Round 18
GWS Giants v Geelong
4.10pm, Saturday July 11 2026
Engie Stadium
If anyone needed further proof that football scripts are written by the game’s greatest comedians, they got it at ENGIE Stadium on Saturday night.
The opening act belonged to Geelong and fittingly to Jeremy Cameron. In one of the more intriguing tactical moves of the season the former Giant lined up at half-back on Toby Greene. Was it simply Chris Scott rolling the tactical dice? Or perhaps an early dress rehearsal for Geelong’s internal match simulation next summer should the AFL rumour mill prove prophetic and Greene eventually makes the trip to Sleepy Hollow?
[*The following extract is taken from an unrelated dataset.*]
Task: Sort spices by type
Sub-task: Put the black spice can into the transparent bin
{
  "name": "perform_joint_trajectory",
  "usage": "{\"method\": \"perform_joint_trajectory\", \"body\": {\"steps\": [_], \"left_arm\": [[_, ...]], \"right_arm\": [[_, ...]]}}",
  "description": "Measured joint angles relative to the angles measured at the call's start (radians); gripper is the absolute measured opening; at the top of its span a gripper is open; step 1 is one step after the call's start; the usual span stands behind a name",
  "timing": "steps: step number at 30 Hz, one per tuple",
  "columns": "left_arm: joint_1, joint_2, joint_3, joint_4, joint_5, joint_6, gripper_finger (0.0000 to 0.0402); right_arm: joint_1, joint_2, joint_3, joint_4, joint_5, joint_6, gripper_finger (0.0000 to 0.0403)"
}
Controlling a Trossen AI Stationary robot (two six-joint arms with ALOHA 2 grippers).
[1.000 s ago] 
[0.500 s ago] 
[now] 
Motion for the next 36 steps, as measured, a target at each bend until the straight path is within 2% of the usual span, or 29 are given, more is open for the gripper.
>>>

The crowd certainly appreciated the theatre.
For three quarters of an hour however there was very little for Giants fans to smile about. Geelong were magnificent.
Shaun Mannagh was everywhere, Ollie Dempsey sliced through the corridor with blistering pace and bobbed up in front of goal while Bailey Smith continued his outstanding season dominating around stoppages and delivering the ball inside 50 with precision. The Cats looked faster, cleaner and more composed opening up the contest with relentless pressure and clinical ball movement.
When the margin stretched to 39 points 20 minutes into the third quarter the contest appeared over. ENGIE Stadium had fallen eerily quiet as Geelong looked every bit a premiership contender. Then the game changed.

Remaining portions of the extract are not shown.